◆ **TRY IT**:
Bring together every line in the data that includes "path".

◆ **DATA**:
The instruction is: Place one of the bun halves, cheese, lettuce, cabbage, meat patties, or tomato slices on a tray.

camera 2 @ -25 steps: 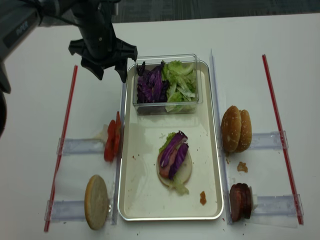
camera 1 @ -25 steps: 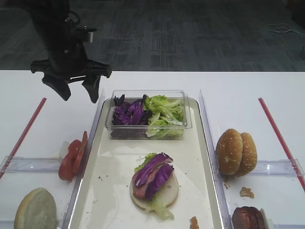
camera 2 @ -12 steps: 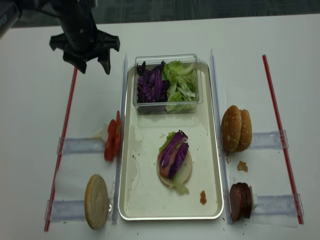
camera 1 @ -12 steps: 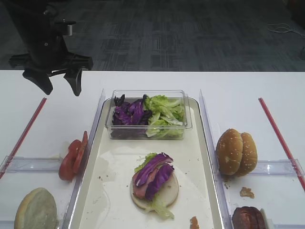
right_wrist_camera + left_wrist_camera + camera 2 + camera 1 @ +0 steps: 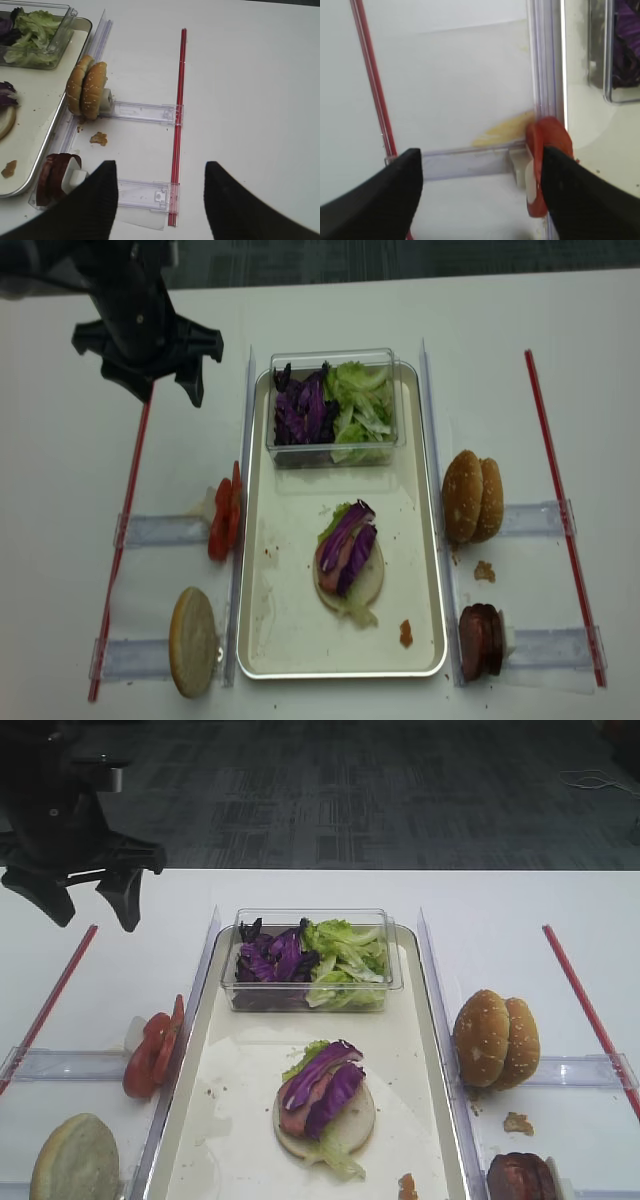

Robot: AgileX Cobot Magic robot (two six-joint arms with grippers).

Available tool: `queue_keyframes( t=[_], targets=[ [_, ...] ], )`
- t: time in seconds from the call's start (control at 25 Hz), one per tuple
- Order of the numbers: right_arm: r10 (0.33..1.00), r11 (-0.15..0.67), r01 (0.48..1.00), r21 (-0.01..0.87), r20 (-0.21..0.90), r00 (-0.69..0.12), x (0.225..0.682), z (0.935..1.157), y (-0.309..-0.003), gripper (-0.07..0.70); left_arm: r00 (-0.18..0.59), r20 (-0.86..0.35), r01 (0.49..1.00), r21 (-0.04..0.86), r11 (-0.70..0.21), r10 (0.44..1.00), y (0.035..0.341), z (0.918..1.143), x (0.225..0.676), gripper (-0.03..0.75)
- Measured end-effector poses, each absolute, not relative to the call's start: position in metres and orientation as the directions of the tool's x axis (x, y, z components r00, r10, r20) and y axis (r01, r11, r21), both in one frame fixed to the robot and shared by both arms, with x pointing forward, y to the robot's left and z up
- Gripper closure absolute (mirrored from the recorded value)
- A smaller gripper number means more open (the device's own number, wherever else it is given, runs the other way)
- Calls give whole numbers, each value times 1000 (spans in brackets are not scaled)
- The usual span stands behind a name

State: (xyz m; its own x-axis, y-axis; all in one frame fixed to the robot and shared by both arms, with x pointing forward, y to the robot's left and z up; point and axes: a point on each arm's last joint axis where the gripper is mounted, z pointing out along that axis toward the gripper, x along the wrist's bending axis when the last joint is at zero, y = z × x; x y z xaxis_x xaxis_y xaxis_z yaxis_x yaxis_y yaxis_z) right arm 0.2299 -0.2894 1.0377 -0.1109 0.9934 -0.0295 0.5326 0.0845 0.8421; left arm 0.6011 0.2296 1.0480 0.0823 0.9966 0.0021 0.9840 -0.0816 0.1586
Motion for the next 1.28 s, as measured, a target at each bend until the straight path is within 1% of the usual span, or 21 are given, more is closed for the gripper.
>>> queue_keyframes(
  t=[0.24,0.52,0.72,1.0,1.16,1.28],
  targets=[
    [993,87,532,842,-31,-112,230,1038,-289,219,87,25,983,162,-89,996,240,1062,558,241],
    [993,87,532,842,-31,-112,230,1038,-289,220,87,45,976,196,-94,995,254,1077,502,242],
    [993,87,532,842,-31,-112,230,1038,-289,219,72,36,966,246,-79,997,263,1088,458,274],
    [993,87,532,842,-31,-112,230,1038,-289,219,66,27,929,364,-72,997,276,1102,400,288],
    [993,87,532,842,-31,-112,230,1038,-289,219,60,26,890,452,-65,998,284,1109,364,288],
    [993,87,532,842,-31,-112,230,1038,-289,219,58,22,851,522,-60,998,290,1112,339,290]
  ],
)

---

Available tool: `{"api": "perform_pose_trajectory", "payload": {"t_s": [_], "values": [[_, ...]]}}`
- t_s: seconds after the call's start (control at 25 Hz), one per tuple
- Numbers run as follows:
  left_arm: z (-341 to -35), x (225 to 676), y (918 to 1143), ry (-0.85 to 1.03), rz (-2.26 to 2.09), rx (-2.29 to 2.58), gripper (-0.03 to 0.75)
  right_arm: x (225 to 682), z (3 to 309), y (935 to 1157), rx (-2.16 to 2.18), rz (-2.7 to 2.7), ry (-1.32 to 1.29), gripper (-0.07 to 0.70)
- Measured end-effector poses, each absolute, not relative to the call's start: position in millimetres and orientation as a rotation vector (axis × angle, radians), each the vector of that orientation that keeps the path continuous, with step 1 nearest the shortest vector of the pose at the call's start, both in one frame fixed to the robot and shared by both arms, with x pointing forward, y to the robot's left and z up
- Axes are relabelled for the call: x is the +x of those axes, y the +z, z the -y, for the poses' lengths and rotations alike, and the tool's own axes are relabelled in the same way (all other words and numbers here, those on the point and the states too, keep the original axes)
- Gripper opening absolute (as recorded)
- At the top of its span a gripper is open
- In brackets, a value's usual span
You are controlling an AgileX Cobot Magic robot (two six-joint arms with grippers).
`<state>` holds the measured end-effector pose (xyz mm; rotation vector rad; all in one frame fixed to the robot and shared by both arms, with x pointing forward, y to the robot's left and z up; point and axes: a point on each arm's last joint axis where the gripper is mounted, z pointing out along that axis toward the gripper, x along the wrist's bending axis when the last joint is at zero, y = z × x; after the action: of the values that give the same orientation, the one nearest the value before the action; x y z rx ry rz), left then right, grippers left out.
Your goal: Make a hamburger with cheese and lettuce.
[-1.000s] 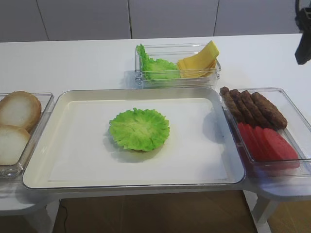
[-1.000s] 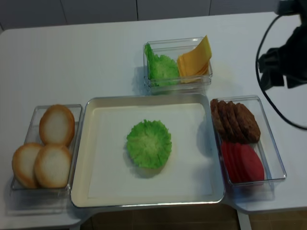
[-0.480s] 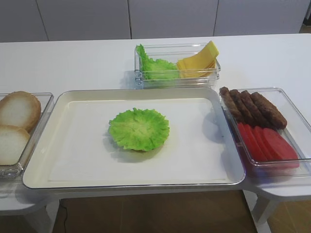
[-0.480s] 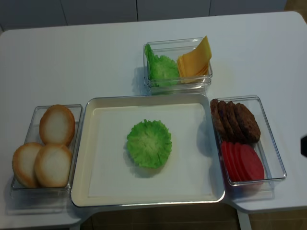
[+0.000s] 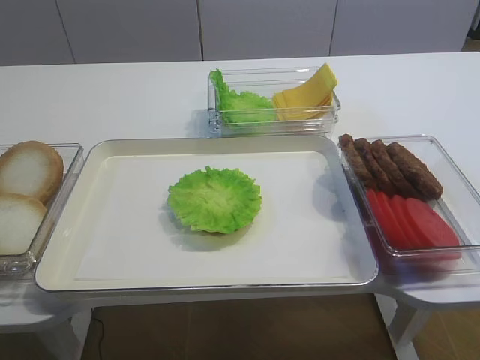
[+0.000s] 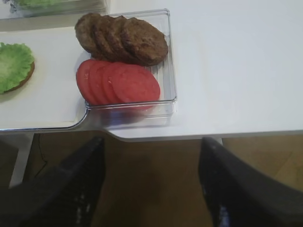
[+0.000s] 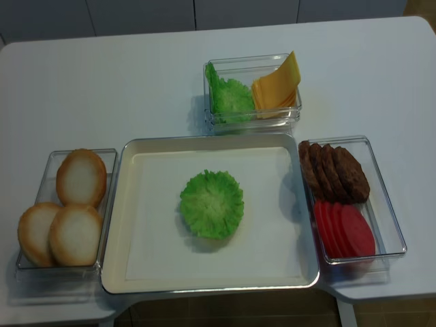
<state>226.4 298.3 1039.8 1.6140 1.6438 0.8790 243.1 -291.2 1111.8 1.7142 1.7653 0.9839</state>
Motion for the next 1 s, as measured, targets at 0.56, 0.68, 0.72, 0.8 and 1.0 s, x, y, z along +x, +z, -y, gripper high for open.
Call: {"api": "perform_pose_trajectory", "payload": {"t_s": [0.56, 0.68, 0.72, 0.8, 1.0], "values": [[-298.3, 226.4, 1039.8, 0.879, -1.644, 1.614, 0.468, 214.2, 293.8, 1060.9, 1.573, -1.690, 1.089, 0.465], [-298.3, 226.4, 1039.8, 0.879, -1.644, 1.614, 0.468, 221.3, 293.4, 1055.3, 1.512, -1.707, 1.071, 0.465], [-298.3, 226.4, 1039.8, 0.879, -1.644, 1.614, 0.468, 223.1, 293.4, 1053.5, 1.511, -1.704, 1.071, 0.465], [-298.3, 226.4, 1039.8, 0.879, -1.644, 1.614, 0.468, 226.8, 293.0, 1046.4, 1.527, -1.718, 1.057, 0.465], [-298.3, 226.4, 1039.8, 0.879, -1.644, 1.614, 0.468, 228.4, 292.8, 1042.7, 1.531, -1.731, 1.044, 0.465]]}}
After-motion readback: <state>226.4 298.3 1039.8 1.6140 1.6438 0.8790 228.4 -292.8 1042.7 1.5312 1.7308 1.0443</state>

◆ **ANSWER SPACE**:
Motion for the next 1.28 s, as measured, a target at each bend until the straight path is within 1% of the usual span, or 21 are given, more is closed for the gripper.
- Measured end-effector poses, each absolute, not relative to the call's start: position in millimetres and orientation as a rotation vector (axis × angle, radians), each the vector of that orientation that keeps the path continuous, with step 1 nearest the shortest vector of the pose at the call's start, both in one frame fixed to the robot and shared by both arms, with x pointing forward, y to the robot's left and z up

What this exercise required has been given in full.